TASK DIRECTIONS: Please set down the entries below once more, exactly.

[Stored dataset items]
━━━━━━━━
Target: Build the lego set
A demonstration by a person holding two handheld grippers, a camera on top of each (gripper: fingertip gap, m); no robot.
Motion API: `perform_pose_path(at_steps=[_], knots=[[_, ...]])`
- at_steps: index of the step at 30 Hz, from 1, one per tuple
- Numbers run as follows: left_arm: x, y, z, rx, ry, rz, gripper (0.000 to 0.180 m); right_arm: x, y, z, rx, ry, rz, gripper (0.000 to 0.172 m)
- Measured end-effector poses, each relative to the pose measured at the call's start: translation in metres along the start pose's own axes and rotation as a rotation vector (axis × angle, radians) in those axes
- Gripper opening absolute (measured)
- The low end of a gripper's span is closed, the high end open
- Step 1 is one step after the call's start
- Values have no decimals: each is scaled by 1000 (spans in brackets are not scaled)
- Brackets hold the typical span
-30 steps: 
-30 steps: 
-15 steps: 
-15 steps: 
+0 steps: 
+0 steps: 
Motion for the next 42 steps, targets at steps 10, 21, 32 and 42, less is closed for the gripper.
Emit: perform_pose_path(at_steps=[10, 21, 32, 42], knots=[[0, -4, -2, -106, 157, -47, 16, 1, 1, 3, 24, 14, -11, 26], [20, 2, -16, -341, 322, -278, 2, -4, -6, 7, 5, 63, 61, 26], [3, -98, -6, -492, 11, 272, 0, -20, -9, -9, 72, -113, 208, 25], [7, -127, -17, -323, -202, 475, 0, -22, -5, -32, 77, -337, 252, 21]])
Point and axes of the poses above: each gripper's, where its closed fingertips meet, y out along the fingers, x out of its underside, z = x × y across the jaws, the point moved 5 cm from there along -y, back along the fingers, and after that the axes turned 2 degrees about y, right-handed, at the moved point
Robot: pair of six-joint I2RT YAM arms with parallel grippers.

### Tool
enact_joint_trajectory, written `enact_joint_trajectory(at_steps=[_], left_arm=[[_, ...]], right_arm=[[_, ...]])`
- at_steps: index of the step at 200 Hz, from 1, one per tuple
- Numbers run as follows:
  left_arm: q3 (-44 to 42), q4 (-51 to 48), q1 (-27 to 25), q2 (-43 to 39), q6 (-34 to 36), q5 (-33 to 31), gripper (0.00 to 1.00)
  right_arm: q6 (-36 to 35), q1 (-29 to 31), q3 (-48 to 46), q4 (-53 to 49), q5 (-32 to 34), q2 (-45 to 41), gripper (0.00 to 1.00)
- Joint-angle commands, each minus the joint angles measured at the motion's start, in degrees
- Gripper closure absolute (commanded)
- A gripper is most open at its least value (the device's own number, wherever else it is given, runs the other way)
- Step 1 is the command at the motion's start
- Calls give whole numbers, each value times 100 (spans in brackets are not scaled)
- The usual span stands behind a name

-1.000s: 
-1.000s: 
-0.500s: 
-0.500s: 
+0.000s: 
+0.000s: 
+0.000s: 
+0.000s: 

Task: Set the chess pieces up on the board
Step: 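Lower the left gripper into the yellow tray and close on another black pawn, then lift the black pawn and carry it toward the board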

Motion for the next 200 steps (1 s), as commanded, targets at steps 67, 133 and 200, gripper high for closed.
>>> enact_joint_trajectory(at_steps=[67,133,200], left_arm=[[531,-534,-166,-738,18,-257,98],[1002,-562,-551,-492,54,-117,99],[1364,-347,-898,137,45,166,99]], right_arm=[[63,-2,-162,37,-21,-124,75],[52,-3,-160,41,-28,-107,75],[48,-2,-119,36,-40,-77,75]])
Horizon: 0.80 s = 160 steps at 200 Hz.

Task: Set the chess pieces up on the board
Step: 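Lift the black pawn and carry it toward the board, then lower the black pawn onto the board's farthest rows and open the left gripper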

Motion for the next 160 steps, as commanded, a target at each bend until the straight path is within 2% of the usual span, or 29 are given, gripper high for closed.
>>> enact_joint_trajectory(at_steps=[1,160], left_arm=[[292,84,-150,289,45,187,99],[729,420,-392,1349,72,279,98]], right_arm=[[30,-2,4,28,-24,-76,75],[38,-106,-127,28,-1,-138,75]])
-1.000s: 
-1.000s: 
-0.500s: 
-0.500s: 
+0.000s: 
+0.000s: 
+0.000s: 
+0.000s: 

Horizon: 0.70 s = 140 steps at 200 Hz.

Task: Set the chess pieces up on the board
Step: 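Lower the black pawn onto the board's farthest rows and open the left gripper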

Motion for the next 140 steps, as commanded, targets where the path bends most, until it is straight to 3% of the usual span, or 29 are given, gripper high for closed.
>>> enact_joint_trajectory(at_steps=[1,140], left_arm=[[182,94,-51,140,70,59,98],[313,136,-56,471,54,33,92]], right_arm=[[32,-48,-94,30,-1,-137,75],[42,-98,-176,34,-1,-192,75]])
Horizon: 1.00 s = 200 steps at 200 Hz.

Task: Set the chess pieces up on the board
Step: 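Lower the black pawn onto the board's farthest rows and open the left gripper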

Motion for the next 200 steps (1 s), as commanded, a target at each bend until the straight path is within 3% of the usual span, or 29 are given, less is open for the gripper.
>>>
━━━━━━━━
TASK ANSWER:
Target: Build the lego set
A demonstration by a person holding two handheld grippers, a camera on top of each (gripper: fingertip gap, m); no robot.
Motion API: `perform_pose_path(at_steps=[_], knots=[[_, ...]])`
- at_steps: index of the step at 30 Hz, from 1, one per tuple
- Numbers run as follows: left_arm: x, y, z, rx, ry, rz, gripper (0.000 to 0.180 m); right_arm: x, y, z, rx, ry, rz, gripper (0.000 to 0.172 m)
- Measured end-effector poses, each relative to the pose measured at the call's start: translation in metres along the start pose's own axes and rotation as a rotation vector (axis × angle, radians) in those axes
- Gripper opening absolute (measured)
- The low end of a gripper's span is closed, the high end open
- Step 1 is one step after the call's start
- Values have no decimals: each is scaled by 1000 (spans in brackets are not scaled)
- Brackets hold the typical span
-30 steps: 
-30 steps: 
-15 steps: 
-15 steps: 
+0 steps: 
+0 steps: 
Motion for the next 42 steps, targets at steps 10, 21, 32 and 42, less is closed for the gripper.
Emit: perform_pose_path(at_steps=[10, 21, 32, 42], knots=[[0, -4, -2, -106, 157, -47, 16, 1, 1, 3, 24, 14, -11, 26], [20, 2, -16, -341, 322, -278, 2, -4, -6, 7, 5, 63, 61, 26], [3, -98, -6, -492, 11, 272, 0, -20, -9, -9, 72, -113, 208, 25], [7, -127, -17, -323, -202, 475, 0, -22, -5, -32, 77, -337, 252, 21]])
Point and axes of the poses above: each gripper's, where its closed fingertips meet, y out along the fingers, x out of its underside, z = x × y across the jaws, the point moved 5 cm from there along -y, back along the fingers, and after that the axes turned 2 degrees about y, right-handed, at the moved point
Robot: pair of six-joint I2RT YAM arms with parallel grippers.

### Tool
enact_joint_trajectory, written `enact_joint_trajectory(at_steps=[_], left_arm=[[_, ...]], right_arm=[[_, ...]])`
- at_steps: index of the step at 200 Hz, from 1, one per tuple
- Numbers run as follows:
  left_arm: q3 (-44 to 42), q4 (-51 to 48), q1 (-27 to 25), q2 (-43 to 39), q6 (-34 to 36), q5 (-33 to 31), gripper (0.00 to 1.00)
  right_arm: q6 (-36 to 35), q1 (-29 to 31), q3 (-48 to 46), q4 (-53 to 49), q5 (-32 to 34), q2 (-45 to 41), gripper (0.00 to 1.00)
- Joint-angle commands, each minus the joint angles measured at the motion's start, in degrees
- Gripper closure absolute (commanded)
- A gripper is most open at its least value (the device's own number, wherever else it is given, runs the other way)
- Step 1 is the command at the motion's start
- Calls give whole numbers, each value times 100 (spans in brackets are not scaled)
- The usual span stands behind a name

-1.000s: 
-1.000s: 
-0.500s: 
-0.500s: 
+0.000s: 
+0.000s: 
+0.000s: 
+0.000s: 

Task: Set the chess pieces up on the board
Step: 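Lower the left gripper into the yellow tray and close on another black pawn, then lift the black pawn and carry it toward the board
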
Motion for the next 200 steps (1 s), as commanded, targets at steps 67, 133 and 200, gripper high for closed.
>>> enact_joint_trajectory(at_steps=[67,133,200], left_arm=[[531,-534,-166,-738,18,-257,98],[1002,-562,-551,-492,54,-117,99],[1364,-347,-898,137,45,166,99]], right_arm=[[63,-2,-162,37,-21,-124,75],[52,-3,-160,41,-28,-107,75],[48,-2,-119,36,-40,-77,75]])
Horizon: 0.80 s = 160 steps at 200 Hz.

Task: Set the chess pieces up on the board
Step: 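Lift the black pawn and carry it toward the board, then lower the black pawn onto the board's farthest rows and open the left gripper
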
Motion for the next 160 steps, as commanded, a target at each bend until the straight path is within 2% of the usual span, or 29 are given, gripper high for closed.
>>> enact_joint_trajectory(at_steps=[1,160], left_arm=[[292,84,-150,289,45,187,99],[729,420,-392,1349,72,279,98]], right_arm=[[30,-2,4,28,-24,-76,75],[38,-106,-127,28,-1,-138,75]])
-1.000s: 
-1.000s: 
-0.500s: 
-0.500s: 
+0.000s: 
+0.000s: 
+0.000s: 
+0.000s: 

Horizon: 0.70 s = 140 steps at 200 Hz.

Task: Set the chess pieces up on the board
Step: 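Lower the black pawn onto the board's farthest rows and open the left gripper
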
Motion for the next 140 steps, as commanded, targets where the path bends most, until it is straight to 3% of the usual span, or 29 are given, gripper high for closed.
>>> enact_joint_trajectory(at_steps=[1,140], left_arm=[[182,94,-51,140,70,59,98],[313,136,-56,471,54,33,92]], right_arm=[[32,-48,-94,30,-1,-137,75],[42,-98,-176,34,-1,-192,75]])
Horizon: 1.00 s = 200 steps at 200 Hz.

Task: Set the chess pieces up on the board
Step: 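Lower the black pawn onto the board's farthest rows and open the left gripper
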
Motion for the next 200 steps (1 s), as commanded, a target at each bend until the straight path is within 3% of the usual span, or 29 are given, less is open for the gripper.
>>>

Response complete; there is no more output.